Nicht viel anders ergeht es der größten Galerie der Stadt, dem Kunstmuseum in der Moritzburg. „Unsere gerade erst mit großem Erfolg und großer medialer Aufmerksamkeit eröffnete Sonderausstellung ‚Karl Lagerfeld. Fotografie. Die Retrospektive‘ mussten wir nach nur sechs Tagen wieder schließen“, so Museumsleiter Thomas Bauer-Friedrich. „Das ist medial und finanziell ein schwerer Schlag. Die gesamte Werbung, die wir deutschlandweit geschaltet hatten, lief ins Leere.“ Immerhin konnte die große Sonderschau bis in den Januar verlängert werden, und der Reboot der Moritzburg hat auch unter Auflagen sehr erfreuliches Interesse gefunden. Alles andere fügt sich dem bei, muss gegebenenfalls neuorganisiert werden: „Für die geplanten Veranstaltungen, die in den vergangenen Wochen nicht stattfinden konnten, werden wir Ersatztermine im Herbst organisieren.“
Auch ein anderer, nicht nur weltoffener, sondern auch Ort mit Weltgeltung atmet nach dem Lockdown und ungewöhnlicher Stille nun erstmal auf. „Die Franckeschen Stiftungen sind in normalen Zeiten mit über 4.000 Menschen so etwas wie das pulsierende Herz in der Innenstadt Halles. So ruhig wie von März bis Mai lag der kulturelle Bildungskosmos in den barocken Gebäuden sonst höchstens mal am Wochenende im Hochsommer da“, berichtet Thomas Müller-Bahlke, der Leiter der würdigen Schulstadt. Vieles wurde wie in anderen Instanzen teils über das Internet angeboten, aber es ist doch erheblich etwas anderes, wenn die Gebäude wieder zugänglich sind und wieder Termine in Aussicht.

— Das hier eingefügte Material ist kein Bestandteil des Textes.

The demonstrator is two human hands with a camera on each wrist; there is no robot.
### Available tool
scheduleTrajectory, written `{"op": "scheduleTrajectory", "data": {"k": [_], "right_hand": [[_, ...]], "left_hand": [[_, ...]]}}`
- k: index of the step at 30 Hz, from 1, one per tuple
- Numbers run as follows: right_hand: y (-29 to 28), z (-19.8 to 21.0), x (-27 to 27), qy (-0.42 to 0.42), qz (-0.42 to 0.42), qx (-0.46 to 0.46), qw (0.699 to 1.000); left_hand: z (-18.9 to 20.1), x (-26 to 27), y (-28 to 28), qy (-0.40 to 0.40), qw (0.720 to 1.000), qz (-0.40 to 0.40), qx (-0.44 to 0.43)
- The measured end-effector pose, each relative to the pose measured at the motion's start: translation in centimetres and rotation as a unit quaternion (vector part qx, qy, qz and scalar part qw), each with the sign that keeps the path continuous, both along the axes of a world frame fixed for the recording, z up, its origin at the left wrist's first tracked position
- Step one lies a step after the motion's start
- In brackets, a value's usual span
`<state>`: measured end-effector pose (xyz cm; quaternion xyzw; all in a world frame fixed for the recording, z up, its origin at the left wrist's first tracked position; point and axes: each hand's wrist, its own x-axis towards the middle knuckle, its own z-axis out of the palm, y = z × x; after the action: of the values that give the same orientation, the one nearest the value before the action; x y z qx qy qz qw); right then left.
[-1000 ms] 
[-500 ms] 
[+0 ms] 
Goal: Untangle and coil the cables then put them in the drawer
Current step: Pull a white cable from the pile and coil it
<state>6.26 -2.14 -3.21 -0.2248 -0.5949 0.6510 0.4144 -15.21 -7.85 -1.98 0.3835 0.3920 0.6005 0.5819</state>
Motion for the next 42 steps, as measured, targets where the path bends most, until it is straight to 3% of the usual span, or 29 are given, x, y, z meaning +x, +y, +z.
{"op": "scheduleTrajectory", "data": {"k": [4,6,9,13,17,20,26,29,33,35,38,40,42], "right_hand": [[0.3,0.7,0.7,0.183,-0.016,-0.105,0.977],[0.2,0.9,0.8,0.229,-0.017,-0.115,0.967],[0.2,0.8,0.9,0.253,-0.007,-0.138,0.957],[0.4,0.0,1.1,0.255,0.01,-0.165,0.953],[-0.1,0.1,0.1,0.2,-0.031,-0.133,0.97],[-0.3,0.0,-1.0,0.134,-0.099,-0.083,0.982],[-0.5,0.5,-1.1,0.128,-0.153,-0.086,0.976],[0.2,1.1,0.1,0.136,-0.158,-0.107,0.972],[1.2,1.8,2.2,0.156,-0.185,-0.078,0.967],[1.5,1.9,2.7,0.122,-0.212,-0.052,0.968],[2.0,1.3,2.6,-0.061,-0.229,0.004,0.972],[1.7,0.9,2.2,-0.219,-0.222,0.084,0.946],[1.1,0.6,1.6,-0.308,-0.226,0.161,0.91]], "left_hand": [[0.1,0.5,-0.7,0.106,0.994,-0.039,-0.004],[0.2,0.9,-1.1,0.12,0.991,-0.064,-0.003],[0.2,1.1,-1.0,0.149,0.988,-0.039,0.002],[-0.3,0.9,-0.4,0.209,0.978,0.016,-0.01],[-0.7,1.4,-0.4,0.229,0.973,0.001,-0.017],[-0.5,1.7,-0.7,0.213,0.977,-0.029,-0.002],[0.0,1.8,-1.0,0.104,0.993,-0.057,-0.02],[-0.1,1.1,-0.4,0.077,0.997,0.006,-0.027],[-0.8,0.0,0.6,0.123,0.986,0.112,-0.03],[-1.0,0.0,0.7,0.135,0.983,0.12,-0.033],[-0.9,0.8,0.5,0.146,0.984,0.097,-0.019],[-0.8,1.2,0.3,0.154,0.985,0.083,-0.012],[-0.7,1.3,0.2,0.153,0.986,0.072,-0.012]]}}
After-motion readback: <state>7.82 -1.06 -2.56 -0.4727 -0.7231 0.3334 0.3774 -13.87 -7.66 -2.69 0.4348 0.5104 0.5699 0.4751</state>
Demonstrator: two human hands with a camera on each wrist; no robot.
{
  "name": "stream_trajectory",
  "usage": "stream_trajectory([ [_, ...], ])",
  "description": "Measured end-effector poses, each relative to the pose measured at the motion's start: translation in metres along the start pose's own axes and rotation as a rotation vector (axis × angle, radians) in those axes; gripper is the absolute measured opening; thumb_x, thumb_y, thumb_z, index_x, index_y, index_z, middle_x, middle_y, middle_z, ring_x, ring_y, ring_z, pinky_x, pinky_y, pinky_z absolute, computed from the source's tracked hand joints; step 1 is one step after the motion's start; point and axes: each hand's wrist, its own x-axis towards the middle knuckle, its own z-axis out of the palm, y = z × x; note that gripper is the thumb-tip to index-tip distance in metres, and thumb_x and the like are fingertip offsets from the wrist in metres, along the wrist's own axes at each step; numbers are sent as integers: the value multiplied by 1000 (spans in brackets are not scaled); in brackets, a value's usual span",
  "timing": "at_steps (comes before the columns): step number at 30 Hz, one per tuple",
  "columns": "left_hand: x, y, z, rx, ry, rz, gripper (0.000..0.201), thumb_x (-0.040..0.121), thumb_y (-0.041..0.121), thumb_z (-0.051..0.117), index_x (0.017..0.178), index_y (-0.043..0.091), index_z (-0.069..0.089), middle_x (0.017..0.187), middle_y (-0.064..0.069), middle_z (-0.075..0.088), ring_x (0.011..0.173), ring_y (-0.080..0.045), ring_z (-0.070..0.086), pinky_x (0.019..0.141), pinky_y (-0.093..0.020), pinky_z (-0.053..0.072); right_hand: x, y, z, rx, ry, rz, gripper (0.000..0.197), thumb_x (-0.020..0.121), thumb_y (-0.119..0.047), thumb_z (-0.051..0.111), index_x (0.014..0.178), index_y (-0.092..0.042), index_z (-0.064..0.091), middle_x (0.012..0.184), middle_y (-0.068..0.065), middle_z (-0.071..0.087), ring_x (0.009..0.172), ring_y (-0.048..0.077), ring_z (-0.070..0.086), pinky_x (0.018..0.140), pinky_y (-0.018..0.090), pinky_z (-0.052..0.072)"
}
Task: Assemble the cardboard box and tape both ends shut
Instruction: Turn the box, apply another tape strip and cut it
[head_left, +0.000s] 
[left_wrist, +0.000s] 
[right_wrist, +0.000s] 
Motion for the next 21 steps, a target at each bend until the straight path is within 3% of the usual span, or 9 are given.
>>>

Müller-Bahlke dazu: „Nicht alle werden sich nachholen lassen. Aber wir arbeiten daran. Und so werden wir z. B. wohl Katrin Göring-Eckardt im Herbst in unserer Gesprächsreihe haben statt im Frühjahr, Hans-Ulrich Gumbrecht wird eine hochkarätige Paul-Raabe-Vorlesung genau ein Jahr später halten als geplant, also am 3. Juli 2021, einige Ausstellungseröffnungen können wir wohl verschieben.“
Wenn es denn nur Hoffnung und Aussicht gibt in der Kultur - es bedeutet in diesen wirren und zehrenden Zeiten so viel.